_What is needed_
Only a number is wanted: how many lines of the entries include the string "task"?

_Dataset excerpts_
/---

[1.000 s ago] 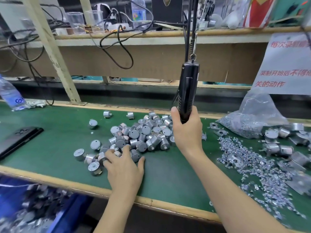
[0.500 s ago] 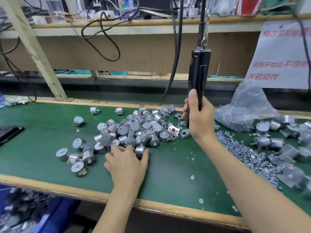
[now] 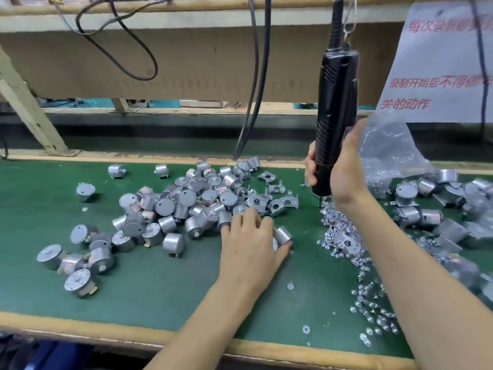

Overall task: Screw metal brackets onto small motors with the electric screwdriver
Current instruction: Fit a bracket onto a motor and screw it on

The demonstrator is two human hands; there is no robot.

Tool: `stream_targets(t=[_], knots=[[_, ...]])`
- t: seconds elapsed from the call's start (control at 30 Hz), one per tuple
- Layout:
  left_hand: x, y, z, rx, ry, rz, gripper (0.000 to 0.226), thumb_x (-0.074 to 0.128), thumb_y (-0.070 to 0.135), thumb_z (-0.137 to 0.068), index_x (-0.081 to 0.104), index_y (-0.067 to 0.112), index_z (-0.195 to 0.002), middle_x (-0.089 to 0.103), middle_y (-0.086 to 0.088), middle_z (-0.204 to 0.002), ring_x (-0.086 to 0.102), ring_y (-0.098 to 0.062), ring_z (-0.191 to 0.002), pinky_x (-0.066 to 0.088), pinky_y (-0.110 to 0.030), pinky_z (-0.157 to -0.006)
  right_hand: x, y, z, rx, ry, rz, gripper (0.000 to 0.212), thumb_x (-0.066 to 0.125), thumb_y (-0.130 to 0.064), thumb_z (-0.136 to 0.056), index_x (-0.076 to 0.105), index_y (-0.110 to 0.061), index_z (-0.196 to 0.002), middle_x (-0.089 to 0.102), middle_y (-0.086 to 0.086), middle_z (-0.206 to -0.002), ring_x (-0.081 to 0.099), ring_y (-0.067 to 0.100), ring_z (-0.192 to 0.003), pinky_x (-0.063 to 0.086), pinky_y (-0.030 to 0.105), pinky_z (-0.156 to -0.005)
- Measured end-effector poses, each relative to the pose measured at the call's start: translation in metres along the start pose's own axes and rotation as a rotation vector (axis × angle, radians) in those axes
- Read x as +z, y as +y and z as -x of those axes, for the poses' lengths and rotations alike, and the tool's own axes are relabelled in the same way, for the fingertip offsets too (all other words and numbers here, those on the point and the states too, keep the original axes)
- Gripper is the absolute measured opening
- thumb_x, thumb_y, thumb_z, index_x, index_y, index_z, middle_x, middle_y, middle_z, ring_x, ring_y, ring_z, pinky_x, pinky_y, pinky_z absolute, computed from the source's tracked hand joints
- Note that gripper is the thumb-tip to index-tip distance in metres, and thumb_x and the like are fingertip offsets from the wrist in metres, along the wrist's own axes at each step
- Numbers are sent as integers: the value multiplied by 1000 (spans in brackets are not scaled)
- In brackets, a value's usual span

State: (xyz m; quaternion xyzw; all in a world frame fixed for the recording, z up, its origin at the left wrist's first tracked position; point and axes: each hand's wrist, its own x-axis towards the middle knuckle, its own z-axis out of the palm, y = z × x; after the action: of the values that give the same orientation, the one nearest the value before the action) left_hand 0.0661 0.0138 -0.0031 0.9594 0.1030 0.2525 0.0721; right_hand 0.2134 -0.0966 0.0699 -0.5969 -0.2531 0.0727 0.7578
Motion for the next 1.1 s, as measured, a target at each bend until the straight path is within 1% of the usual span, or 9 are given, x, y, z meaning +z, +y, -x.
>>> stream_targets(t=[0.07,0.13,0.23,0.33,0.5,0.7,0.83,1.0,1.1], knots=[[5,8,-21,71,-47,-81,44,64,57,-82,65,15,-98,57,-6,-103,52,-31,-98,43,-41,-78,-7,3,-1,10,-6,-25,85,7,-84,-86,54,-14,-71,49,5,-57,41,21,-43,39,35,-53],[8,14,-40,158,-126,-164,52,53,66,-85,59,17,-102,59,-7,-106,49,-31,-104,40,-40,-80,-12,3,0,11,-22,-36,90,18,-97,-75,53,-14,-73,49,3,-58,41,20,-43,38,29,-49],[10,20,-63,267,-189,-136,58,43,77,-81,48,19,-88,62,-4,-87,53,-29,-93,36,-39,-71,-18,3,0,-2,-42,-38,92,36,-102,-54,52,-13,-73,48,2,-57,40,19,-43,38,25,-46],[13,21,-67,329,-232,-26,51,43,73,-82,42,22,-84,56,3,-76,56,-27,-82,36,-36,-68,-22,7,0,-10,-29,-50,99,42,-105,-46,51,-11,-73,47,3,-58,40,20,-44,37,26,-45],[13,9,-59,290,-286,182,48,51,73,-73,45,28,-87,59,12,-86,53,-19,-83,43,-38,-76,-23,14,-1,-26,-5,-28,97,38,-105,-51,51,-11,-72,47,4,-57,40,20,-44,38,27,-46],[11,10,-54,350,-365,188,45,54,64,-70,49,38,-107,57,16,-80,49,-14,-90,35,-36,-79,-21,21,-4,-21,7,2,97,37,-105,-53,51,-11,-72,48,2,-56,41,21,-44,38,28,-48],[12,8,-54,332,-375,192,34,54,62,-72,52,38,-96,55,15,-77,48,-13,-90,30,-36,-77,-20,24,-5,-26,13,3,96,36,-105,-54,50,-11,-71,48,2,-56,41,22,-44,38,30,-49],[13,7,-55,278,-391,151,51,53,82,-69,51,35,-92,56,16,-81,46,-11,-89,32,-40,-84,-21,26,-5,-41,19,38,96,33,-104,-58,49,-10,-73,49,2,-56,41,23,-45,39,32,-51],[11,8,-54,277,-404,147,51,54,79,-68,52,38,-97,58,17,-83,47,-11,-91,32,-40,-85,-21,26,-5,-31,28,43,98,34,-105,-56,51,-10,-72,49,2,-56,42,23,-45,39,32,-52]])
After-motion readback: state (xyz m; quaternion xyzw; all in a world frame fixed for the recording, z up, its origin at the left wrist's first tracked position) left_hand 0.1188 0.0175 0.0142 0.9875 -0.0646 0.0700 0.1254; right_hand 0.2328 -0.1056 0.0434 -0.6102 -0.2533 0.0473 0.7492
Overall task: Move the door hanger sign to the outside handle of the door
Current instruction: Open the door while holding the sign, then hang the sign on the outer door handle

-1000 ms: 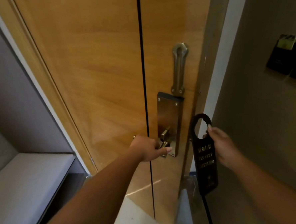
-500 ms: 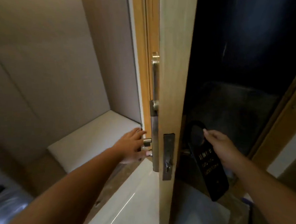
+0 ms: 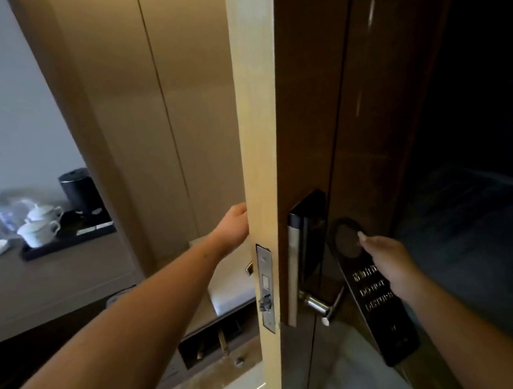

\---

_Response area_
2